This new information could help lead to better estimates of future climate change. SOA is made up of fine particles and droplets suspended in the atmosphere and is the product of many complex photo-chemical processes. It affects the climate by increasing the reflection of the sun's rays and so cools the Earth's surface. It also contributes to atmospheric haze, as well as having an impact on human health.
There has been a considerable change to the composition and magnitude of emissions from human activities since pre-industrial times. This study, partly conducted under the EU-funded EUCAARI project1, investigates changes affecting the distribution and global burden of organic aerosols since 1750.

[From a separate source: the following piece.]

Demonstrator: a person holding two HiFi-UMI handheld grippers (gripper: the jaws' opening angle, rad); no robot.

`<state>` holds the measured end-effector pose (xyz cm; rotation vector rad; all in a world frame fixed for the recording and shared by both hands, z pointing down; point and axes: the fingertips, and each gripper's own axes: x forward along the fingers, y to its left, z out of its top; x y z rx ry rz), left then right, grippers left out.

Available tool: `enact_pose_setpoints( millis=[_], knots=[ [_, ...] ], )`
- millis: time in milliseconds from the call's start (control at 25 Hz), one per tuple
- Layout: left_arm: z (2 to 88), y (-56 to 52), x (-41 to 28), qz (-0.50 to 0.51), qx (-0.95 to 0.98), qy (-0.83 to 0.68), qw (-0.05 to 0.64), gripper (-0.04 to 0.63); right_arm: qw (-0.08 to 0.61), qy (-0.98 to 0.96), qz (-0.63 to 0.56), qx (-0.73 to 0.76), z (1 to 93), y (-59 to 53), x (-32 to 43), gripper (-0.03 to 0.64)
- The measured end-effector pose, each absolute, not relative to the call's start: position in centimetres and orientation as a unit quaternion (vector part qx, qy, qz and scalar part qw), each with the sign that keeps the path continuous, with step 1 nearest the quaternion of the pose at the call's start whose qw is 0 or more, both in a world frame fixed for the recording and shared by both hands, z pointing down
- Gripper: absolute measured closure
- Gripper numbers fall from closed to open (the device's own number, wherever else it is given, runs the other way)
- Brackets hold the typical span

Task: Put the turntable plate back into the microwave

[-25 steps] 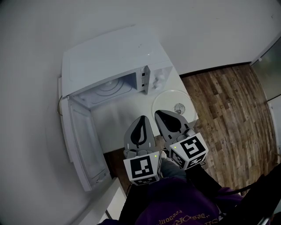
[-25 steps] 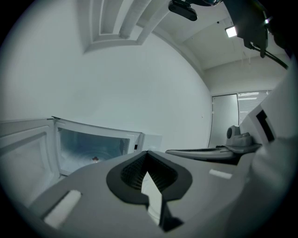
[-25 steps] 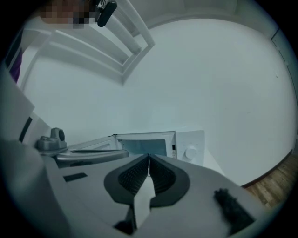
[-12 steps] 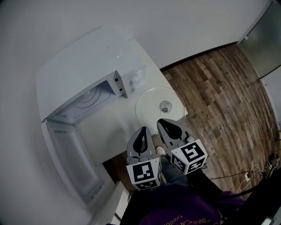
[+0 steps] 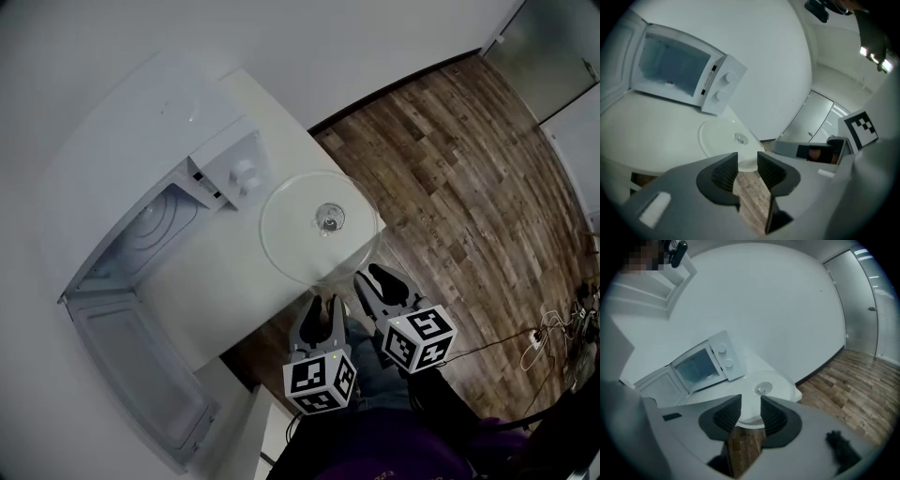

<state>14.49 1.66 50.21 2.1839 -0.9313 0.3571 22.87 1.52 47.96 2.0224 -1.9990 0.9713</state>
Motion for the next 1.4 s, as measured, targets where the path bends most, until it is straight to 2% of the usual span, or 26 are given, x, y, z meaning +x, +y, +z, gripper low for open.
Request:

The increase is believed to be due to rises in industrial or fossil fuel emissions rather than increases in biomass burning.
The researchers processed meteorological data from 2004 using a computer model. They modelled SOA formation from the by-products of mainly biogenically emitted (produced by plants and animals) substances such as monoterpenes, isoprene, benzene, toluene, xylene and other volatile organic compounds. The experiments also compared data from 1750 and 2004 to assess the effects of increases in ammonium sulphate aerosol.
The present day global warming effects of SOA were calculated including the radiative effects of aerosols, clouds, light scattering and absorption by gases, at 40 levels of the lower to middle atmosphere. Among the results were:
* The production of SOA increased from about 43 teragrams (1 Tg = 1012 grams) a year to 69 Tg a year since pre-industrial times, leading to an increase in the global annual mean SOA burden from 0.44 Tg to 0.70 Tg, or about 60 per cent.
* Emissions from fossil and biofuel burning contribute twice as much to the SOA increase as biomass burning emissions. * The increases are greatest over industrialised areas, as well as over regions with high emissions of precursor gases that will cause the formation of SOA.
* The increase is mainly caused by emissions of primary organic aerosols (POA) from fossil fuel and biofuel burning.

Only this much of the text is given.